LGNZ supports strategy to manage tourism growth

Published: November 6, 2018

News type: National news   

Local Government New Zealand welcomes the Government’s draft Tourism Strategy, announced this morning, which recognises the huge potential of the tourism industry and the need for sustainable growth and cooperation between all stakeholders.

The draft strategy identifies five key outcomes, including that tourism protects and enhances New Zealand’s natural, cultural and historic heritage, that regions and communities benefit from tourism, and that New Zealanders’ lives are improved by tourism.

“More people than ever want to visit New Zealand, which is fantastic for our regions and economy. We’ve seen the benefits this brings, but also the challenges around impacts to our environment, communities and heritage, and the draft strategy recognises this,” says LGNZ Vice-President Stuart Crosby.
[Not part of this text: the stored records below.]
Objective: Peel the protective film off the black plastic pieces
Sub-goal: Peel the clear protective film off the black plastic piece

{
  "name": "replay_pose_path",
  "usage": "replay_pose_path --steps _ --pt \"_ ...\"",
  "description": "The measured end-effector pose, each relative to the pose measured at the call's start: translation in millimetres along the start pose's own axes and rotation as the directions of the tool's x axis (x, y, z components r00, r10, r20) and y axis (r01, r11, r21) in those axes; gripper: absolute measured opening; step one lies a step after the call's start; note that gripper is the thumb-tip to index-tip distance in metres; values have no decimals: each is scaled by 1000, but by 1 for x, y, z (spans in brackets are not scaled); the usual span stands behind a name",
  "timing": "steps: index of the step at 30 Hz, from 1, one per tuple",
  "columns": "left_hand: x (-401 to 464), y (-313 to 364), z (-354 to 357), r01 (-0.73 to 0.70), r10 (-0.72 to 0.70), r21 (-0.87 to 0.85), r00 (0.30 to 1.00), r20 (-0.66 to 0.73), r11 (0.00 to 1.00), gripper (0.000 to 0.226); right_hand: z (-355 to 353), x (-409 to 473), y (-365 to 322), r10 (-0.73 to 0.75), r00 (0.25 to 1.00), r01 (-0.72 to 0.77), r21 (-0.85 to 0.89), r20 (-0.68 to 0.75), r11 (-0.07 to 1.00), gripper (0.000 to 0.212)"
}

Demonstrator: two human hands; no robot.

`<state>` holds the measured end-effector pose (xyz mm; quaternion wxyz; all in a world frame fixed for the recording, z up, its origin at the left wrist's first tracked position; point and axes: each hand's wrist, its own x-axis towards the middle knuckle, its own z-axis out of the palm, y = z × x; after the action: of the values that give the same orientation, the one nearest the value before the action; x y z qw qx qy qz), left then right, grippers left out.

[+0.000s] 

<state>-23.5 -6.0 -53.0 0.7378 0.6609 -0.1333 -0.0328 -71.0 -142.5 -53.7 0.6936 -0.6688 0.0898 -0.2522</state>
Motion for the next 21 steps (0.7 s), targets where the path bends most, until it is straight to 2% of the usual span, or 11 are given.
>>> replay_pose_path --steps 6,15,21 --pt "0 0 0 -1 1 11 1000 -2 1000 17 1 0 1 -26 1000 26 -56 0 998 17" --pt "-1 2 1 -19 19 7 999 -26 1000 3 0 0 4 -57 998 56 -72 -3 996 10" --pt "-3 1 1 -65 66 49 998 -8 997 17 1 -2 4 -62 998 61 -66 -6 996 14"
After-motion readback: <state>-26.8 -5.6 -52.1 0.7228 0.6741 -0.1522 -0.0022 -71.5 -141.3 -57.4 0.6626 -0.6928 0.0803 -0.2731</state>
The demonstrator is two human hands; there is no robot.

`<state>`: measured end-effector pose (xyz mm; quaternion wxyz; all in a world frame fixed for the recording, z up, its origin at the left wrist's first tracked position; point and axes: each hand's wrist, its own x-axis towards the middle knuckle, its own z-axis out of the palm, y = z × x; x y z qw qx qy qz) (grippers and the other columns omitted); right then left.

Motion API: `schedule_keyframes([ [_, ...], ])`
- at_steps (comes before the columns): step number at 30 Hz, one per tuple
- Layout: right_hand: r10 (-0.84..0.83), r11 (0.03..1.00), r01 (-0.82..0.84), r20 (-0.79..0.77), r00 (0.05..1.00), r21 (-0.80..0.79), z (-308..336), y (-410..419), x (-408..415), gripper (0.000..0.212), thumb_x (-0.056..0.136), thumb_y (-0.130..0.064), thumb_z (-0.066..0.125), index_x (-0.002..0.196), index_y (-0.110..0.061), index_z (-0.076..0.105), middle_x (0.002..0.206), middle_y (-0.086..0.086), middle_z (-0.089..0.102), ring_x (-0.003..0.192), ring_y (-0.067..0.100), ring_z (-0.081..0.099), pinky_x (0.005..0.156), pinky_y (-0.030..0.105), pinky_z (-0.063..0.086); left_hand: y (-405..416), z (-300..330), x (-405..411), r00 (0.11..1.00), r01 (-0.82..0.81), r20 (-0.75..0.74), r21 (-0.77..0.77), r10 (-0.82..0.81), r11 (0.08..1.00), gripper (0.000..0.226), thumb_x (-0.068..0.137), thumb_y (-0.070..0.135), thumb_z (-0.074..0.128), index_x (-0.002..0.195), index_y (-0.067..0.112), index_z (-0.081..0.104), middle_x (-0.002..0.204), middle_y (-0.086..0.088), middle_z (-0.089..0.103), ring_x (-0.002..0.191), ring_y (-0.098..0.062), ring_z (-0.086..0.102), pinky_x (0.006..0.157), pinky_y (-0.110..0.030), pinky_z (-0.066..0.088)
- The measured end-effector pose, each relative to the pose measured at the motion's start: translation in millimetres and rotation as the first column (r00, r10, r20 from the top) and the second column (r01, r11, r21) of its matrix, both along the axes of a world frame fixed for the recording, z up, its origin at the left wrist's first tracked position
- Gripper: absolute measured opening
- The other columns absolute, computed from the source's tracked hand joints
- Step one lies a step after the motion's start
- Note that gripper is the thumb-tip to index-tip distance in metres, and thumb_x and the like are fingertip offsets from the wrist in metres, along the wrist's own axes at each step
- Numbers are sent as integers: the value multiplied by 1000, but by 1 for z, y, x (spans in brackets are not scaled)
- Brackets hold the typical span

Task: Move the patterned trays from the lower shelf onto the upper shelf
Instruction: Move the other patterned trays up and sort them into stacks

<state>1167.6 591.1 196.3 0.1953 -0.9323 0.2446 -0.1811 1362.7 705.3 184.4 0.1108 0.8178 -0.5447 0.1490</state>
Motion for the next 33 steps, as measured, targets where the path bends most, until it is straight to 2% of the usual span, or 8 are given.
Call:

“As a small country, it is important that we cooperate to maximise the opportunities presented by our largest export industry, and this strategy importantly recognises that need,” says LGNZ Vice-President Stuart Crosby.

The strategy identifies a number of priority work areas, including cross-agency work to develop funding models to cater for tourism growth and enable those who benefit from infrastructure to contribute to its costs.

“We welcome the Government’s move to implement an International Visitor and Conservation Tourism Levy at the border, which alongside the Tourism Infrastructure Fund will begin to address the infrastructure shortage our regions face, and look forward to working with the government on sustainable funding for the future.”

“Councils want to maintain the social licence of tourism, by providing adequate facilities to visitors, as well as ensuring that local ratepayers aren’t unduly burdened, and we are pleased with the way the Government have identified this and are working with our communities.”

Stronger government leadership, improving destinations plans at a regional level, addressing seasonality and skills and implementing the recommendations of the Responsible Camping Working Group are also underway.

“We believe the best approach to maximising tourism is through cooperation, as seen with the recent review of the Tourism Infrastructure Fund, the work of the Responsible Camping Working Group and in today’s draft strategy, and the local government sector are please to represent our communities in that collaborative spirit.”